36 Intraoperative Magnetic Resonance Imaging–Guided Resection of Meningiomas
To improve is to change; to be perfect is to change often.— Sir Winston Churchill
The progress of neurosurgery has, to a large extent, depended on advances in technology, in particular, those related to lesion localization. Adapting these technologies to the operating room (OR) environment refined both lesion localization and resection control.1 In the surgical re-section of meningioma, intraoperative imaging provides an update to diagnostic images, optimizes craniotomy placement, and provides intraoperative evidence that surgical goals have been accomplished.

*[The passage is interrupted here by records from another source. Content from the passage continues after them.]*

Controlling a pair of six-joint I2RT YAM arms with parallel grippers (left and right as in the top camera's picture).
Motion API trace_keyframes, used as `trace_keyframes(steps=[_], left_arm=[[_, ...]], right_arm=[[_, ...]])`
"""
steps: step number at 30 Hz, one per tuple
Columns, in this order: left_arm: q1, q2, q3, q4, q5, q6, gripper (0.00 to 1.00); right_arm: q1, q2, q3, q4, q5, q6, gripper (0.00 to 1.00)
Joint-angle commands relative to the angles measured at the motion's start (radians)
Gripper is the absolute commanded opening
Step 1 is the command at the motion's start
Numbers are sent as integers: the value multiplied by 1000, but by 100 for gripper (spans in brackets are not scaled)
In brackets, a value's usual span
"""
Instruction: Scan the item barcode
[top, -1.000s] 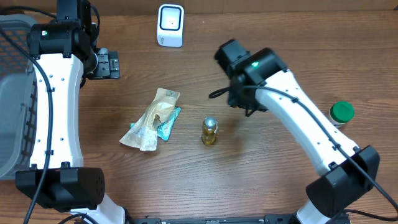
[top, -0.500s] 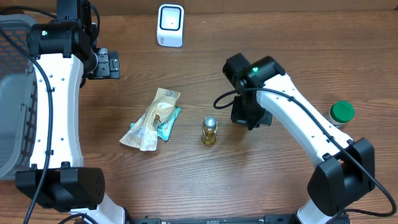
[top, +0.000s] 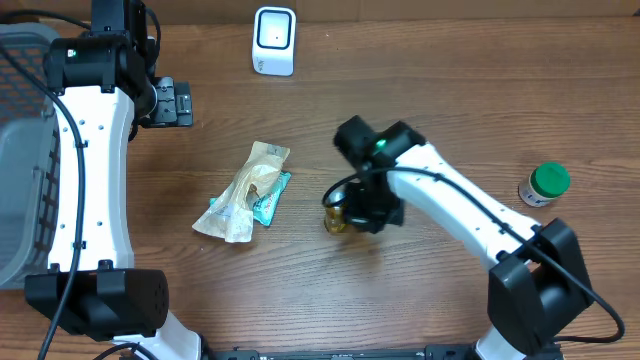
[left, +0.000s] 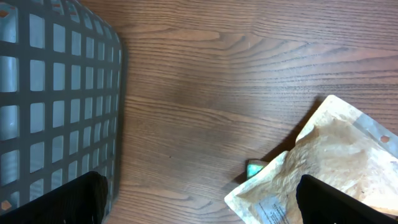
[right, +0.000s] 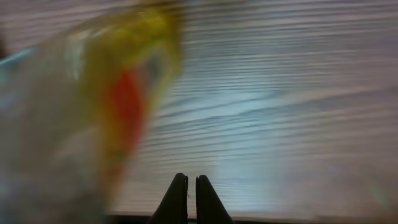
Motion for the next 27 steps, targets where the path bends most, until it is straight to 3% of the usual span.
trace_keyframes(steps=[1,27], left_arm=[[-2,1,12,0,-10,7,100],[-2,1,12,0,-10,7,99]], right_arm=[[52,-11,-2,27,-60,23,4],[175,-11,-2,93,-76,101,4]])
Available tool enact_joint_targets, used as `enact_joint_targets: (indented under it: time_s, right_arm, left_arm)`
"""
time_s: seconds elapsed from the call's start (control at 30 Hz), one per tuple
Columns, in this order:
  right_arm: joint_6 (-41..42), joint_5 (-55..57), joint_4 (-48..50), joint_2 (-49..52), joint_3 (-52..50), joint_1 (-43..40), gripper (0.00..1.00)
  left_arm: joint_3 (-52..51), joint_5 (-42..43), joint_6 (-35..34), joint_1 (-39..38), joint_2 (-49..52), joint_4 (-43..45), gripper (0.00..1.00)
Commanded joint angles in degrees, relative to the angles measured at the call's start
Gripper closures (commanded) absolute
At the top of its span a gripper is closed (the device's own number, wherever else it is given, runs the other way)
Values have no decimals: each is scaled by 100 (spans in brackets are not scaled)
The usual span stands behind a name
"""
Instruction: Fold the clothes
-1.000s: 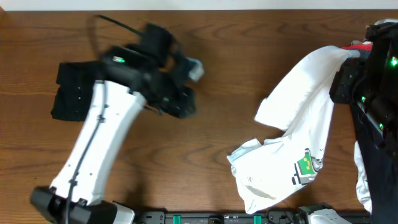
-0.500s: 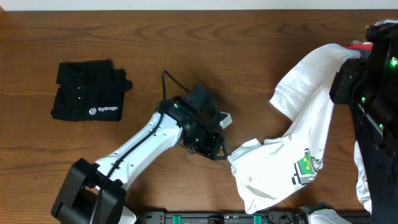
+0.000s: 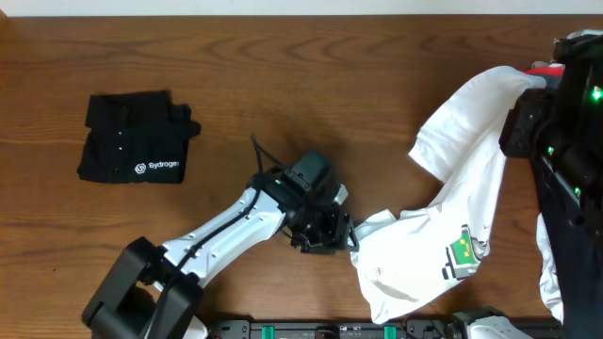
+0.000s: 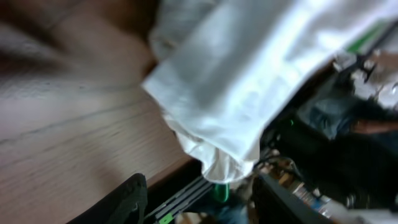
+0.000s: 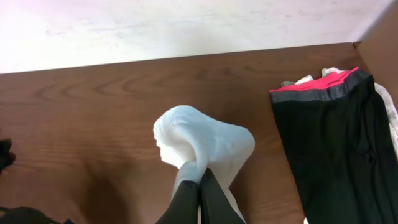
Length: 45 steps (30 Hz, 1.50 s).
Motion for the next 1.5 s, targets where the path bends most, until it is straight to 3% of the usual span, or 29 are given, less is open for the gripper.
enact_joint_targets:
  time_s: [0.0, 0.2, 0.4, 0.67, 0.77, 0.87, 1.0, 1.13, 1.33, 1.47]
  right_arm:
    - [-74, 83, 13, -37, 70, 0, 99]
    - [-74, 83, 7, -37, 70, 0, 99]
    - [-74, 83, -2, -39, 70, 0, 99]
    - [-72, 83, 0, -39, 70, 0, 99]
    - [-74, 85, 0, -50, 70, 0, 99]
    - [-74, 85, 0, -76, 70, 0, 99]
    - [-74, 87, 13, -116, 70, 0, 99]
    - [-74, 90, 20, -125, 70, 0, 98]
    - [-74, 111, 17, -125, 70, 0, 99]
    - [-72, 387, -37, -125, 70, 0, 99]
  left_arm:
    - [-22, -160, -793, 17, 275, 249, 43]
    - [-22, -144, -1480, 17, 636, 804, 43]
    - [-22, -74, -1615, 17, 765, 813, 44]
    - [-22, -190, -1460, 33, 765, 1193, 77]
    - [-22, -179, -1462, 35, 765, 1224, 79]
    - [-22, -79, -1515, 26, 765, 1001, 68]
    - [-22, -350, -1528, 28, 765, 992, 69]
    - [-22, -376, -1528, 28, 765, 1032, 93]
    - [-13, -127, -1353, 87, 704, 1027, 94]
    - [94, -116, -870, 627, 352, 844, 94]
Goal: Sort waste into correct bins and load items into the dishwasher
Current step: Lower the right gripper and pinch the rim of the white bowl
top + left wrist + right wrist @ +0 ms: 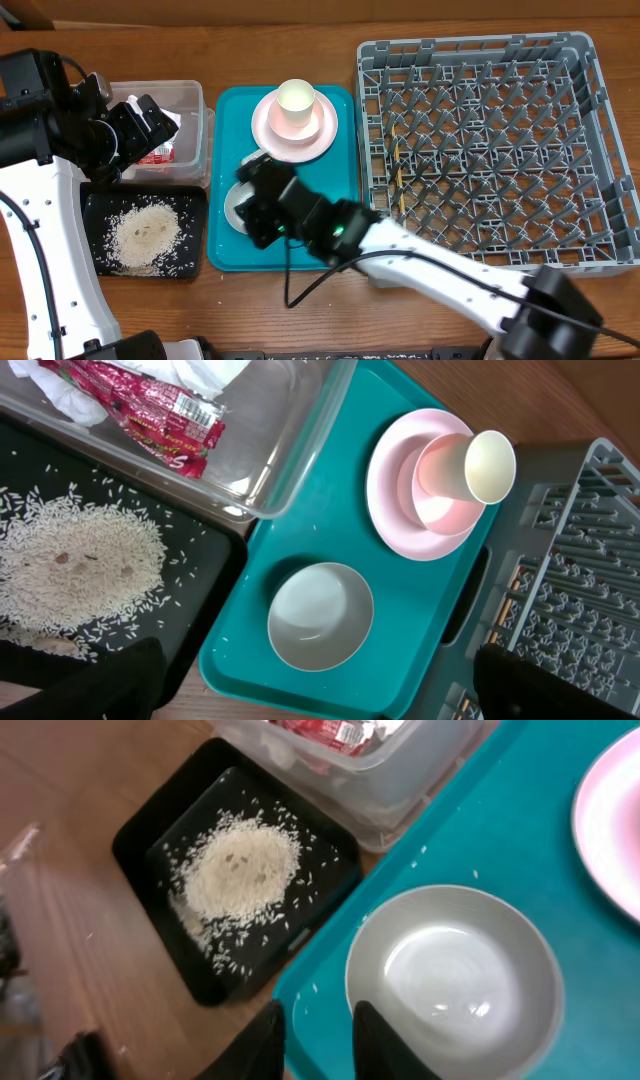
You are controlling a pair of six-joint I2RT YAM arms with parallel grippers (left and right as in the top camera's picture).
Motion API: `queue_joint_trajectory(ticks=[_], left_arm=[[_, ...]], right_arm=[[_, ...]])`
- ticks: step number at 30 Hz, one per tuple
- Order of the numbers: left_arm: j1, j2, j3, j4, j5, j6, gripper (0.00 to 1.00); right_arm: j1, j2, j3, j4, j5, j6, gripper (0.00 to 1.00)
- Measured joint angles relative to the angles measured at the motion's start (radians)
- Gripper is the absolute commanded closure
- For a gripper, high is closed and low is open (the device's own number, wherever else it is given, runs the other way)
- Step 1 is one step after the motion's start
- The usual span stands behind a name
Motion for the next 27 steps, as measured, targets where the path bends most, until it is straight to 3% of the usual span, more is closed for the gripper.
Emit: queue_joint_trajectory(ticks=[10,27], left_arm=[[0.000,0.000,0.000,0.000,0.000,0.000,0.00],[0.000,0.000,0.000,0.000,0.000,0.000,0.00]], right_arm=[[0.034,0.240,-0.003,0.038,0.216,-0.056,0.89],[-0.073,0.244,0.001,-0.196,0.373,-0.018,0.92]])
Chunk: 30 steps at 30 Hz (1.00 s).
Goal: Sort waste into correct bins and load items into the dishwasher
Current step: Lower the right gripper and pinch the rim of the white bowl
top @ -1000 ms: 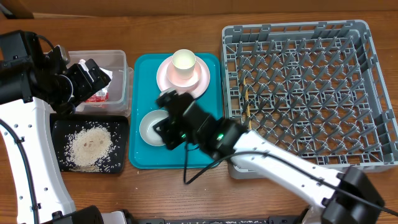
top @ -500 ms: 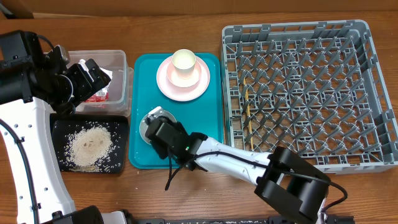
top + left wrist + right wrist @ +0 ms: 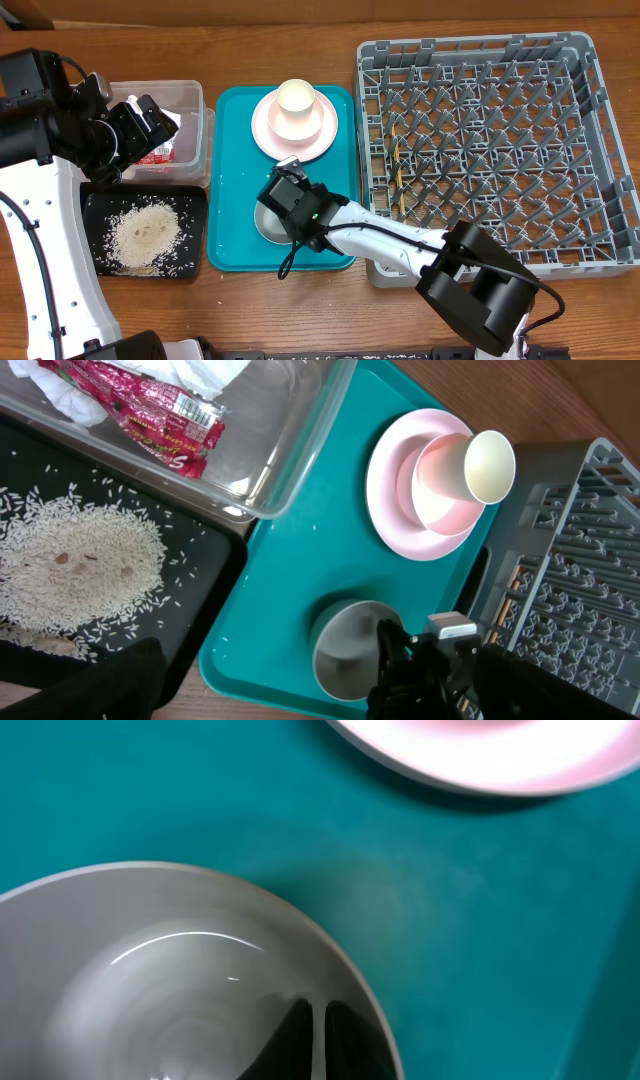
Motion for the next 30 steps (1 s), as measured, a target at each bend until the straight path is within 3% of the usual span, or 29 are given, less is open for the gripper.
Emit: queue_joint_trajectory(ticks=[5,9,11,19,30], left_arm=[[0.000,0.000,0.000,0.000,0.000,0.000,0.00],[0.000,0.000,0.000,0.000,0.000,0.000,0.00],[0.000,0.000,0.000,0.000,0.000,0.000,0.00],[0.000,0.000,0.000,0.000,0.000,0.000,0.00],[0.000,0.000,0.000,0.000,0.000,0.000,0.00]], right_arm=[[0.000,-0.013,0.025,-0.084,0.055,0.019,0.91],[0.000,-0.063,0.037,-0.107,0.048,0.047,0.83],[-0.001,-0.089,0.046,-0.101,0.001,0.055,0.78],[-0.002,-0.134,0.058,-0.096,-0.279,0.064,0.78],[0.034,-0.134,0.058,-0.118,-0.365,0.036,0.71]])
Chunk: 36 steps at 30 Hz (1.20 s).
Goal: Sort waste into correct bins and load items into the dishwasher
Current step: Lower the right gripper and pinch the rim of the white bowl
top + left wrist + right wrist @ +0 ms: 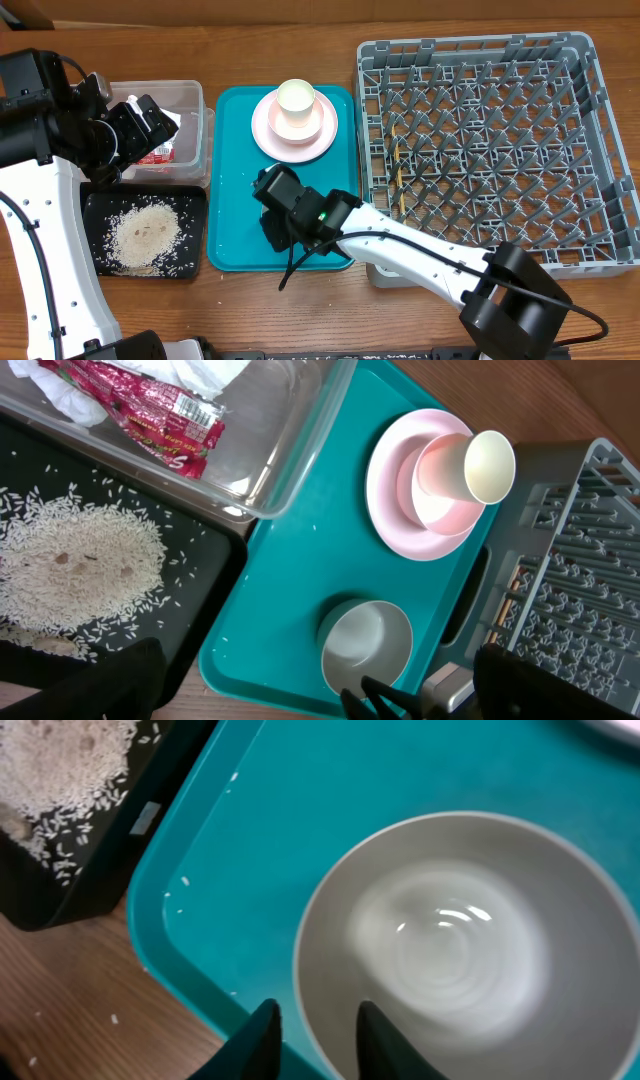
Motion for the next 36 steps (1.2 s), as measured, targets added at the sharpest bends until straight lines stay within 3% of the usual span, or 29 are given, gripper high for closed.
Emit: queue_joint_trajectory(ticks=[24,31,33,36], left_arm=[[0.000,0.000,0.000,0.000,0.000,0.000,0.00],[0.000,0.000,0.000,0.000,0.000,0.000,0.00],[0.000,0.000,0.000,0.000,0.000,0.000,0.00],[0.000,0.000,0.000,0.000,0.000,0.000,0.00]], right_arm=[[0.035,0.107,0.000,0.001,0.034,-0.078,0.71],[0.035,0.108,0.000,0.002,0.034,-0.081,0.83],[0.035,0.108,0.000,0.000,0.035,-0.085,0.93],[0.035,0.108,0.002,0.005,0.042,-0.082,0.96]])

The first intraoperative magnetic resonance imaging (iMRI) system was installed at Brigham and Women’s Hospital, Boston, Massachusetts, in 1994.2 The system was based on a vertical biplanar (double donut) magnet, allowing the surgeon to operate within the 56 cm aperture, and thus integrated real-time imaging with the surgical procedure. Because surgery was conducted within the magnetic field, all surgical instrumentation and equipment, including the OR table, microscope, anesthesia equipment, and patient monitoring devices were required to be manufactured from MR-compatible material.3–5 Although the value of this technology was evident, it was not widely adopted, due, in part, to the restricted surgical space, the need for all instrumentation to be MR compatible, and the cost associated with installation and maintenance. General Electric (Milwaukee, WI), the manufacturer of this iMRI configuration, no longer markets the system.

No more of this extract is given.